Y uno mira para sus adentros y solo encuentra miserias; así
empezaba las mañanas el doncel Pelayo quien siempre tenía una tecla u otra,
manioso con sus ruidos orgánicos siempre encontraba la sospecha de un mal en
cualquier gesto, era melindroso hasta límites enfermizos y su hipocondría
acababa por contagiarse a propios y extraños. Era selectivo con las cosas del
gaznate y no comía cualquier cosa, todo debía pasar un riguroso análisis antes
de llegar a su mesa y ese era uno de los motivos por los que tenía acobardado
al servicio, harto de sus extravagancias en todos sus quehaceres.
En el fondo Pelayo se sentía solo y aquella batería de manías tan solo eran un reclamo para llamar la
atención de quien lo rodeara; sin familia conocida y ya entrado en años, el
doncel disfrutaba de una posición acomodada que podía ser la envidia de muchos
pero a la que él no sabía sacarle
partido, era huidizo socialmente hablando y de poco compartir aunque no tacaño,
tan solo evitaba intimar. Pelayo de joven había sido bien parecido y de hecho
las mujeres le hacían ojitos a su paso no obstante él ya miraba entonces para
otros intereses por lo que no se le conoció novia alguna, tampoco novio.
La lectura, el control de sus propiedades y los sudokus eran
sus ocupaciones junto claro está, atender sus continuas indisposiciones
buscando el origen del mal de turno. Era asiduo de las visitas al doctor, lo
conocían en todas las especialidades pues aquel cuerpo era una macedonia de
achaques ficticios o reales; con él habían utilizado todo tipo de placebos con
resultados variados, apenas mejoraba de una dolencia una incipiente molestia
surgía en otro sitio por lo cual Pelayo y su entorno estaban hastiados con
aquel organismo de salud tan supuestamente precaria.
El doncel tenía la voz gruesa dando la impresión de vivir un
continuo enojo, categórico en sus peticiones era de poco esperar y la tardanza
lo exasperaba torciéndole el rostro en un gesto arisco; con los años su cabeza
y manos habían adquirido unas dimensiones desproporcionadas, una frente ancha
de cejas pobladas coronaban un apéndice nasal amplio y alargado, la mandíbula
cuadrada albergaba una boca de labios gruesos tras los cuales dos hileras de
dientes separados y amarillentos acechaban cualquier bocado susceptible de ser
echado al coleto. Aquel rostro hermoso de juventud se había transformado con
los años convirtiéndose en una grotesca máscara que a nadie dejaba indiferente,
Pelayo eludía los espejos y de hecho no los había en su casa.
Se sentía solo, vivía su soledad de forma privada y veía su
fin a la vuelta de la esquina, hacía balance de su vida y la despreciaba no
encontrando en ella un momento que salvar; los jodidos males lastraban sus
jornadas y robaban su tiempo a manos llenas pero sin ellos aún se encontraría
más solo, más abandonado, pues en el fondo sentía que ellos le hacían estar
alerta y relacionarse con otros semejantes
aunque tan solo fuera en ambientes hospitalarios.

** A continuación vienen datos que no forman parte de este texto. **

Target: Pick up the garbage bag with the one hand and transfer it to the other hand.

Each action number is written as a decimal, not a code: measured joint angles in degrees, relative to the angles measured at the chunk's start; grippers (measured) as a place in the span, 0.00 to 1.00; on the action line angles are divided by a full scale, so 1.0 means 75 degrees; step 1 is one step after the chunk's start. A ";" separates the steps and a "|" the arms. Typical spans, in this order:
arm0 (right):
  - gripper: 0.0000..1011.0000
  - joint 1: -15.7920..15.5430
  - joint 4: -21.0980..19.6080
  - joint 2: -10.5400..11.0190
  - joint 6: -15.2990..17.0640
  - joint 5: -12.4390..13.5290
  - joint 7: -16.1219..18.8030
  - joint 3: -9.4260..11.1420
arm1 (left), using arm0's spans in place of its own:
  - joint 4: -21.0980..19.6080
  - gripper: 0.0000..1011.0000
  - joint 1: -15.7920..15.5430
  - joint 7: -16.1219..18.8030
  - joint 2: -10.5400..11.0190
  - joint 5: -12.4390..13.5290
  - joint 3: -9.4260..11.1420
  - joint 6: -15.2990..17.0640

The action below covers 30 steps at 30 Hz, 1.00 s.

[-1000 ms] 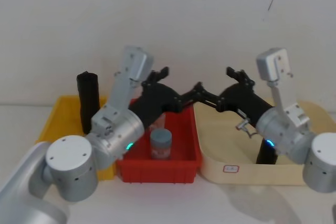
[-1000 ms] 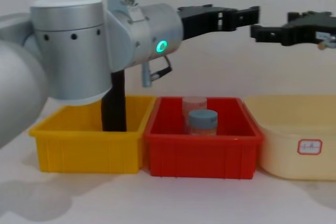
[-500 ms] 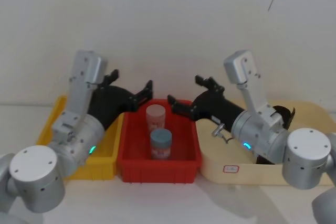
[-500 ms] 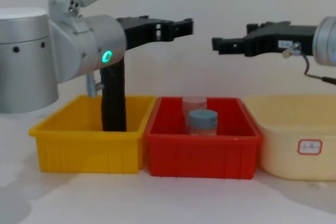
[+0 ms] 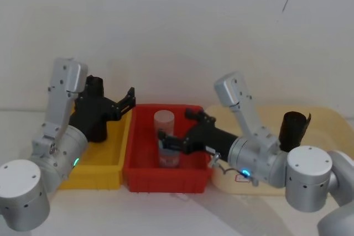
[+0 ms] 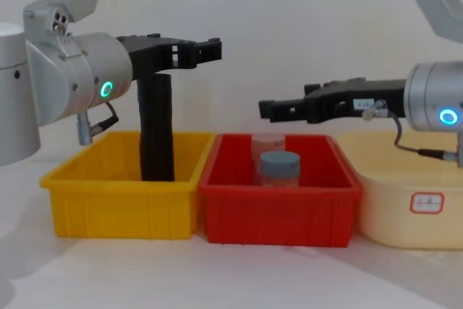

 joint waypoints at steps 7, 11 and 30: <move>0.99 -0.0006 0.0109 -0.0035 0.0219 0.0121 0.0126 -0.0118 | -0.0032 0.99 0.0059 0.0075 0.0044 0.0022 -0.0079 0.0027; 0.99 0.0056 0.0287 -0.0081 0.0229 0.0174 0.0194 -0.0193 | -0.0044 0.99 0.0075 0.0100 0.0057 0.0028 -0.0105 0.0034; 0.99 0.0511 0.1243 -0.0335 -0.0331 0.0194 0.0194 -0.0383 | -0.0066 0.99 0.0112 0.0152 0.0086 0.0042 -0.0158 0.0055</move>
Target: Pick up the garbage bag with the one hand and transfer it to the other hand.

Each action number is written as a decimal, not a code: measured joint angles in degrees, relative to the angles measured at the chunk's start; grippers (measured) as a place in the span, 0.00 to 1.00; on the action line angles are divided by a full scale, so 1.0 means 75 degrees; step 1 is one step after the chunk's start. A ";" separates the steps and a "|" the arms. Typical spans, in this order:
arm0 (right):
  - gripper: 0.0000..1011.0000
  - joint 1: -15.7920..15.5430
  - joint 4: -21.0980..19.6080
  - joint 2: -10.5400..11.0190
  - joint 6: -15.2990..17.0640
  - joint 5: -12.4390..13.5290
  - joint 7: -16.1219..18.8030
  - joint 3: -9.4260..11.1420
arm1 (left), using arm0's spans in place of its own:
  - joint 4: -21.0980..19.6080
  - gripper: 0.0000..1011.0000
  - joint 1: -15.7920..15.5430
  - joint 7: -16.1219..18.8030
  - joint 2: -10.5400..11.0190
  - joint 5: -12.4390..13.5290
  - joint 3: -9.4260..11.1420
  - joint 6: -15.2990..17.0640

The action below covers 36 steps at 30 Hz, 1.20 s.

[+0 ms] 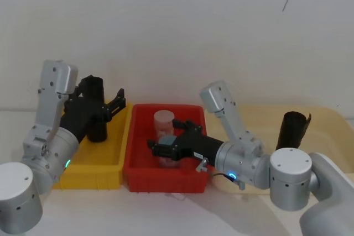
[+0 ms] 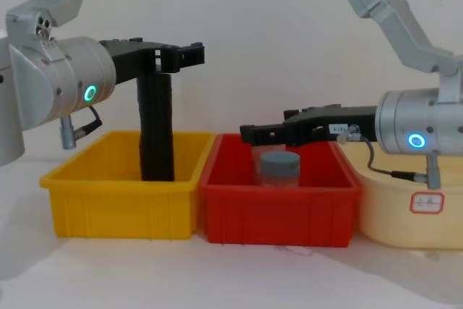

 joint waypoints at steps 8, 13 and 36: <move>0.99 0.0200 0.0349 -0.0020 -0.0161 -0.0144 -0.0089 -0.0142 | -0.0005 0.99 0.0006 0.0007 0.0005 0.0000 -0.0007 0.0002; 0.99 0.0300 0.0492 0.0012 -0.0173 -0.0251 -0.0122 -0.0226 | -0.0005 0.99 0.0009 0.0011 0.0008 0.0000 -0.0011 0.0002; 0.99 0.0793 0.1045 0.0047 -0.0074 -0.0584 0.0208 -0.0553 | -0.0005 0.99 0.0011 0.0011 0.0009 0.0000 -0.0013 0.0001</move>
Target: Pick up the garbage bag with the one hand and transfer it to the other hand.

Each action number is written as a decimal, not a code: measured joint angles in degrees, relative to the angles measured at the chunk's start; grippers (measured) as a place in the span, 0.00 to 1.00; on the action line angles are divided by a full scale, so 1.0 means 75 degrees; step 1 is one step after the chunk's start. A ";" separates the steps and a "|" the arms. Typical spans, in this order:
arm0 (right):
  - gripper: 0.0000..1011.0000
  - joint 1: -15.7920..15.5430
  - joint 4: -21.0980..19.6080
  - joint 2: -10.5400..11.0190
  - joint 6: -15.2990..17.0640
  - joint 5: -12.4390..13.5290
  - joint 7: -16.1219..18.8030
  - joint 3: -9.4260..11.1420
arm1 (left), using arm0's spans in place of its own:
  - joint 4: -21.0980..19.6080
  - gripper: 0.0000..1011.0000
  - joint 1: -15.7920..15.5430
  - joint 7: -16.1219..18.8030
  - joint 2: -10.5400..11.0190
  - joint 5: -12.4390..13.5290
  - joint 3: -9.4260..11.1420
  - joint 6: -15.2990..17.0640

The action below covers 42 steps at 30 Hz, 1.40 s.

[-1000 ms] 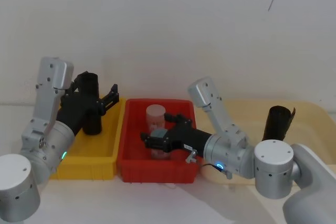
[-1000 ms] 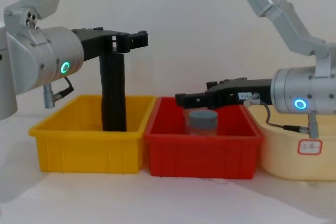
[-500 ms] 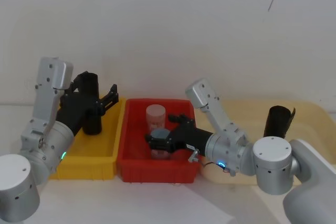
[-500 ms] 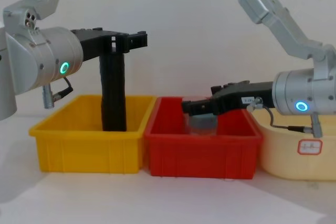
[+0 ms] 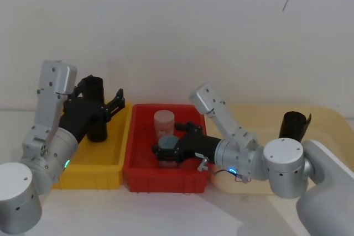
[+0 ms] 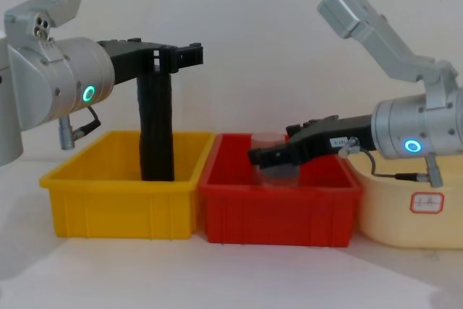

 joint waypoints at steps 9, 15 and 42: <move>0.99 0.0182 0.0298 -0.0073 -0.0017 0.0003 0.0174 -0.0116 | 0.0001 0.99 0.0000 0.0000 0.0000 0.0000 0.0000 0.0000; 0.99 0.0263 0.0426 -0.0094 -0.0016 -0.0005 0.0213 -0.0208 | 0.0001 0.99 0.0000 0.0000 0.0000 -0.0001 0.0000 0.0000; 0.91 0.0368 0.0655 -0.0113 0.0087 -0.0271 0.0208 -0.0299 | 0.0001 0.99 0.0000 0.0000 0.0001 0.0000 0.0000 0.0000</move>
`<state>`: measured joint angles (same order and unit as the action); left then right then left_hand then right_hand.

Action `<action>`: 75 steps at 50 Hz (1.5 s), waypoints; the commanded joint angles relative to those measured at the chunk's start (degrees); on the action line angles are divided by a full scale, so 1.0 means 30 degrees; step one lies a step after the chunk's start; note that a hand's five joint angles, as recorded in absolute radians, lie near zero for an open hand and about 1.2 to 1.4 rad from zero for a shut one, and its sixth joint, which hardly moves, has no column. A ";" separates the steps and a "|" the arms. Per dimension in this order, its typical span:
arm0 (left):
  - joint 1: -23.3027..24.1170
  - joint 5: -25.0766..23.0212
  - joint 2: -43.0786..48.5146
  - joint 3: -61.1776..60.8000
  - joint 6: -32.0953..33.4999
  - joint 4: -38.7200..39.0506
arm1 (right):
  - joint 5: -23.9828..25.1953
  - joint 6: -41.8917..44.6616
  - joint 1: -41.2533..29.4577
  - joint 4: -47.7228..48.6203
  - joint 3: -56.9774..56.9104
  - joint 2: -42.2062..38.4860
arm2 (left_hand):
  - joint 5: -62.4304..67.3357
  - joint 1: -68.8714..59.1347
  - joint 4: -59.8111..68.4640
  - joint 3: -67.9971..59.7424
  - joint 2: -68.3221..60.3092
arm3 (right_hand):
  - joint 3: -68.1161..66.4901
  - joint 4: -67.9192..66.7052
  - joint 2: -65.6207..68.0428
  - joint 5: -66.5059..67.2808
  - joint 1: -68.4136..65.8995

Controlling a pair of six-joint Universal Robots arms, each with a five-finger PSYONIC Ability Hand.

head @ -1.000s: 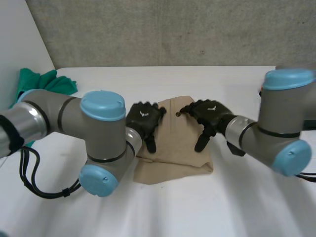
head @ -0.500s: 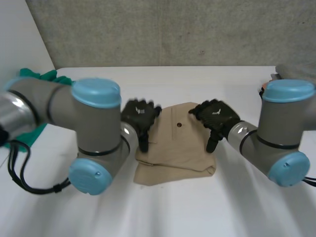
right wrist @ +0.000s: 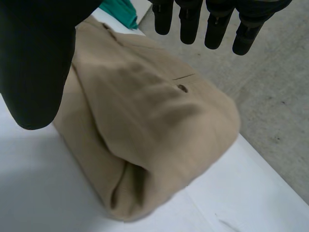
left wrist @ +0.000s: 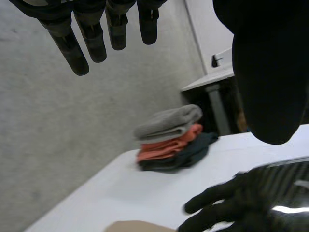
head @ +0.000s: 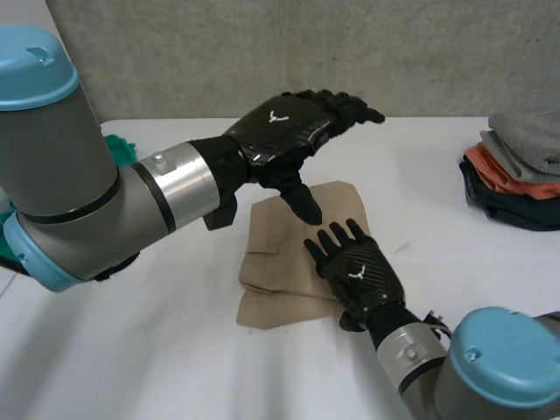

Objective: Fold the laundry.

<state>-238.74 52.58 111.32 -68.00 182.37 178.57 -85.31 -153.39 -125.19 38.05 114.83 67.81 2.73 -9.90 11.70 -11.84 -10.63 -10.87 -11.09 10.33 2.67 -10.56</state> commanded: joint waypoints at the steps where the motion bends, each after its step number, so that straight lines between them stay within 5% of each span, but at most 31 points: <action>1: 0.0067 -0.0242 0.0160 -0.0243 -0.0115 -0.0080 | -0.0009 0.0649 -0.0019 0.1232 -0.1361 -0.2178 | -0.0445 -0.0497 -0.0103 0.0150 -0.0253 | 0.0291 0.0364 -0.0109 -0.0890 0.0187; 19: 0.0126 -0.0271 0.0218 -0.0390 -0.0086 -0.0051 | 0.0079 0.1882 0.0099 0.1351 -0.3619 -0.4468 | -0.0558 -0.0385 -0.0215 0.0262 -0.0140 | -0.5622 -0.5549 0.5804 0.5023 -0.5726; 35: 0.0068 -0.0271 0.0130 -0.0595 -0.0115 0.0096 | 0.0020 0.1823 0.0128 0.1410 -0.5669 -0.5229 | -0.0558 -0.0385 -0.0215 0.0262 -0.0140 | -0.5848 -0.5774 0.6029 0.5249 -0.5952; 39: 0.0097 -0.0271 0.0130 -0.0625 -0.0115 0.0096 | 0.0166 0.1853 0.0158 0.1410 -0.6343 -0.5669 | -0.0614 -0.0329 -0.0271 0.0318 -0.0084 | -1.2219 -1.2146 1.2401 1.1621 -1.2323; 41: 0.0068 -0.0271 0.0130 -0.0625 -0.0115 0.0096 | 0.0225 0.1794 0.0187 0.1439 -0.6723 -0.5787 | -0.0614 -0.0329 -0.0271 0.0318 -0.0084 | -2.2997 -2.2924 2.3179 2.2398 -2.3101; 47: 0.0039 -0.0242 -0.0016 -0.0625 -0.0144 0.0212 | 0.0108 0.1531 0.0449 0.1819 -0.7309 -0.5348 | -0.0726 -0.0216 -0.0383 0.0431 0.0028 | -2.3043 -2.2969 2.3224 2.2444 -2.3146; 62: -0.0050 0.0872 -0.1481 -0.0566 -0.0320 0.2146 | 0.2977 0.0799 0.5428 0.1820 -1.1263 -0.3385 | -0.0781 -0.0161 -0.0439 0.0486 0.0083 | -2.3043 -2.2969 2.3224 2.2444 -2.3146; 75: 0.0184 0.0842 -0.1862 -0.0507 -0.0496 0.2322 | 0.6781 -0.6518 1.3799 0.1937 -1.6915 -0.3643 | -0.0726 -0.0216 -0.0383 0.0431 0.0028 | -2.3043 -2.2969 2.3224 2.2444 -2.3146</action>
<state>-238.55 55.23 105.74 -69.39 181.11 185.69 -70.52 -163.06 -94.80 43.77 70.36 59.53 2.72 -9.91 11.70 -11.84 -10.63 -65.92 -68.57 65.34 53.29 -58.89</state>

El doncel Pelayo disfrutaba de unas buenas rentas aunque
quizás disfrutar, lo que se entiende por disfrutar, no era lo que hacía,
dejémoslo en que ingresaba buenas rentas; el dinero iba acumulándosele en la
cuenta pero de ahí solo salía lo imprescindible para cubrir sus gastos diarios pues
hacía mucho que no se daba un capricho. Pelayo era de los de mirar para adentro
sin apreciar lo que le rodeaba, elucubrar miserias venideras sin disfrutar del
momento, imaginar catástrofes inminentes sin gozar de lo que tenía al alcance
de la mano… así era la vida del doncel, un hombre venido a menos que teniéndolo
todo no supo sacarle provecho a nada.